**What is expected**
Report every line below that holds the word "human".

------------------------------------------------------------------------

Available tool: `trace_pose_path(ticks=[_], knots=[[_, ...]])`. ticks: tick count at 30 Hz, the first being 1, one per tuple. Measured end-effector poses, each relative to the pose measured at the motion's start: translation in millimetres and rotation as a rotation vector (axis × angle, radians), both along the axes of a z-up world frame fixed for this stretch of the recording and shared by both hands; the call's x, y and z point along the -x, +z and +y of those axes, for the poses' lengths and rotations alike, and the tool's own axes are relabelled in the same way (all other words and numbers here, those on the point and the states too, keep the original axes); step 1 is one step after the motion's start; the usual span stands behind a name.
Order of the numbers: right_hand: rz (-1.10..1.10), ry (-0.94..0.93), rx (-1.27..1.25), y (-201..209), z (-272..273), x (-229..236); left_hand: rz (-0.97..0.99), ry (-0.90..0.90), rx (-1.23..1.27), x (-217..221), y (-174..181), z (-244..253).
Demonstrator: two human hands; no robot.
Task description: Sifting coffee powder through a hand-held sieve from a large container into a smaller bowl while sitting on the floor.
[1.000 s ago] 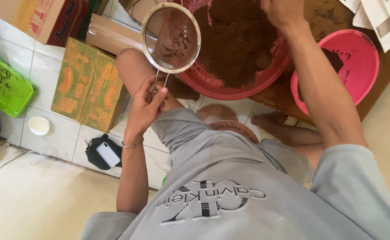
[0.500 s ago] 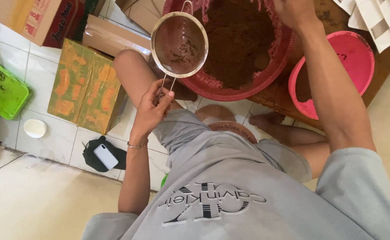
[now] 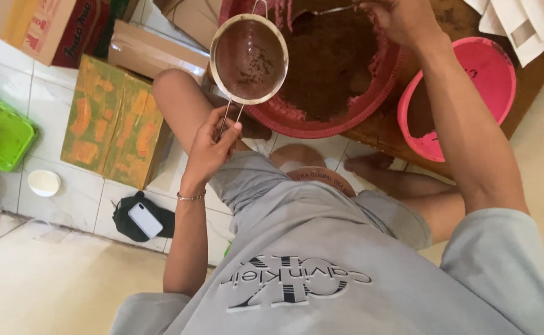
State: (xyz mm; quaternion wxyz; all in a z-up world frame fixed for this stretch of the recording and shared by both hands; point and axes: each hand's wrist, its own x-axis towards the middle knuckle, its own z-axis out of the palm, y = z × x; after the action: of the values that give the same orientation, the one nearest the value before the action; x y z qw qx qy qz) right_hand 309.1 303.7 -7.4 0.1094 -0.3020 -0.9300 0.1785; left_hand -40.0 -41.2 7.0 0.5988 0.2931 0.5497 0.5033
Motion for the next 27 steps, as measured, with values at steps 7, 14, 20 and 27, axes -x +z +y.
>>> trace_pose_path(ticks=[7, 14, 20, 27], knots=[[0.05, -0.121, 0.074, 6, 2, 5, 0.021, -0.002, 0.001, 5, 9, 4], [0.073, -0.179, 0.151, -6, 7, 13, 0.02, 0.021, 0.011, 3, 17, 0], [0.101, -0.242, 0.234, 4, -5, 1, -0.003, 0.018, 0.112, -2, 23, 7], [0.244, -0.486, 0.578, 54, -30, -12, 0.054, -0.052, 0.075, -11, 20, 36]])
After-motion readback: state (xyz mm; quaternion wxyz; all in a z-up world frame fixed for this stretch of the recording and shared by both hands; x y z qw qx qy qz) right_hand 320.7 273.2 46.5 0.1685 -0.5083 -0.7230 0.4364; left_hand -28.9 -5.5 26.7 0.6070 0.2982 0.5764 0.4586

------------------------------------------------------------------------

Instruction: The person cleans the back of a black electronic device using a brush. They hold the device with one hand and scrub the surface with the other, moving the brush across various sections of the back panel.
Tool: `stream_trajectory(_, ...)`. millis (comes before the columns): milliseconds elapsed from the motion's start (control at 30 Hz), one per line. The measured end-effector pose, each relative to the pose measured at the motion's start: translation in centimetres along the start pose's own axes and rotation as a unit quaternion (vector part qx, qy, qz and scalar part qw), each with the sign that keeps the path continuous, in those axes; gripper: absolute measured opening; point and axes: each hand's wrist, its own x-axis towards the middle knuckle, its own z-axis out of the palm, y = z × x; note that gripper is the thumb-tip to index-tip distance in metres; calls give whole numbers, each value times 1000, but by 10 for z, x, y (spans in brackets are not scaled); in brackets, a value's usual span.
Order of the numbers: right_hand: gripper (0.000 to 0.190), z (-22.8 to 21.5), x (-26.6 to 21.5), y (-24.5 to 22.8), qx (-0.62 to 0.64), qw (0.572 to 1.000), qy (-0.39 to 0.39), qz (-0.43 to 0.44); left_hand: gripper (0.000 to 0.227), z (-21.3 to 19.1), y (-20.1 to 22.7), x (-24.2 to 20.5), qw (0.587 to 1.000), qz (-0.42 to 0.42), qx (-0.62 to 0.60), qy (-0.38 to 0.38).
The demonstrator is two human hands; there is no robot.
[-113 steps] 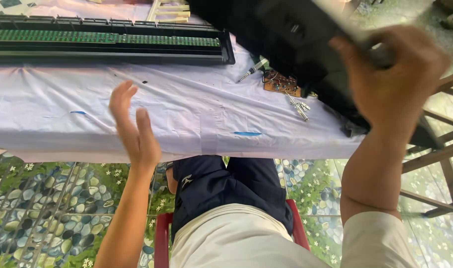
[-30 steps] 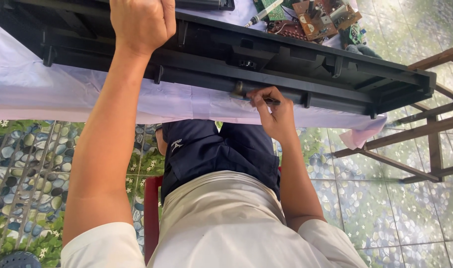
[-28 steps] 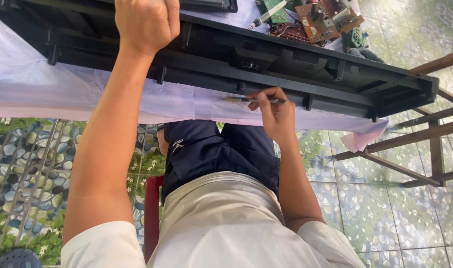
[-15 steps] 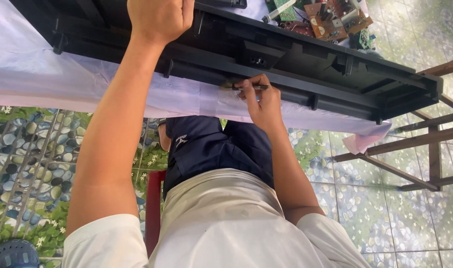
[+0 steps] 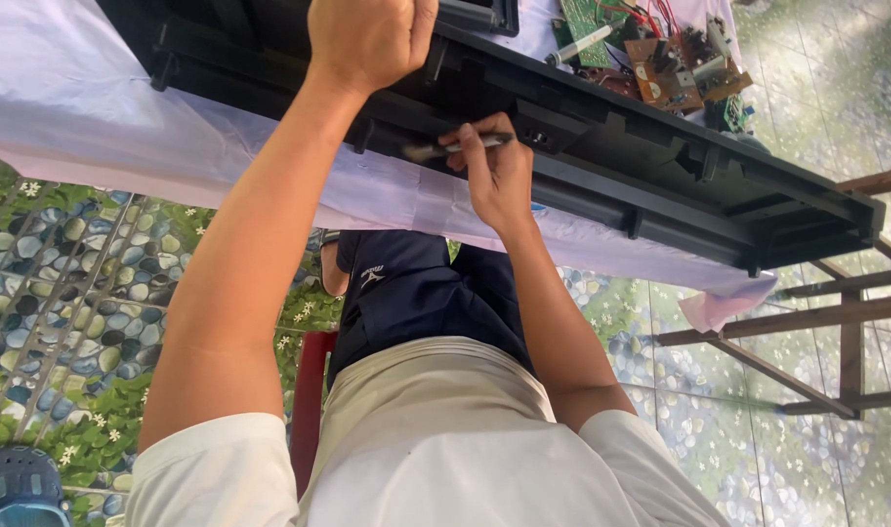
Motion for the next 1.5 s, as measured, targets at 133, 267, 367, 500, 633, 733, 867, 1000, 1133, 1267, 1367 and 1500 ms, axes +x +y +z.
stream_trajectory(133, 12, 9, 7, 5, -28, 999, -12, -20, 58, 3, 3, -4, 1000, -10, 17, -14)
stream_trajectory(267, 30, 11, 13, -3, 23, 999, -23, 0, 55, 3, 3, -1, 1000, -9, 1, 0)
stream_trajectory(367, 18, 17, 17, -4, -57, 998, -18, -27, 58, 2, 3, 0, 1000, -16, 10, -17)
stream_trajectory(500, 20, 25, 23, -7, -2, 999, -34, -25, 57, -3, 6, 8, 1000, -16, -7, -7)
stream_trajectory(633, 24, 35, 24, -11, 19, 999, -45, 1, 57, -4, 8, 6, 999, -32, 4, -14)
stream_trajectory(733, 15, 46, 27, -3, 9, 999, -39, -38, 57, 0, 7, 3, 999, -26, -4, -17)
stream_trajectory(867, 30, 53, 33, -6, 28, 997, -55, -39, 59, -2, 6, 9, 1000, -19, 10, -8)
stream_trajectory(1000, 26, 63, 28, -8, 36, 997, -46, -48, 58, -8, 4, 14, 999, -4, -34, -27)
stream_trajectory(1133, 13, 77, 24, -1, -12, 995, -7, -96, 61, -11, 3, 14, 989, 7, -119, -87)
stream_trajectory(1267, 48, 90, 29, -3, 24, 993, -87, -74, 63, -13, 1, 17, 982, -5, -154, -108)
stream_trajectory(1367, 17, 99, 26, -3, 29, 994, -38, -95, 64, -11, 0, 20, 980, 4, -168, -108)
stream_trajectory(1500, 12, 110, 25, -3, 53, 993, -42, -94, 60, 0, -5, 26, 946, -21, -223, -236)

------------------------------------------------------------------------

**Solution to the exercise**
Demonstrator: two human hands; no robot.
The demonstrator is two human hands; there is no robot.

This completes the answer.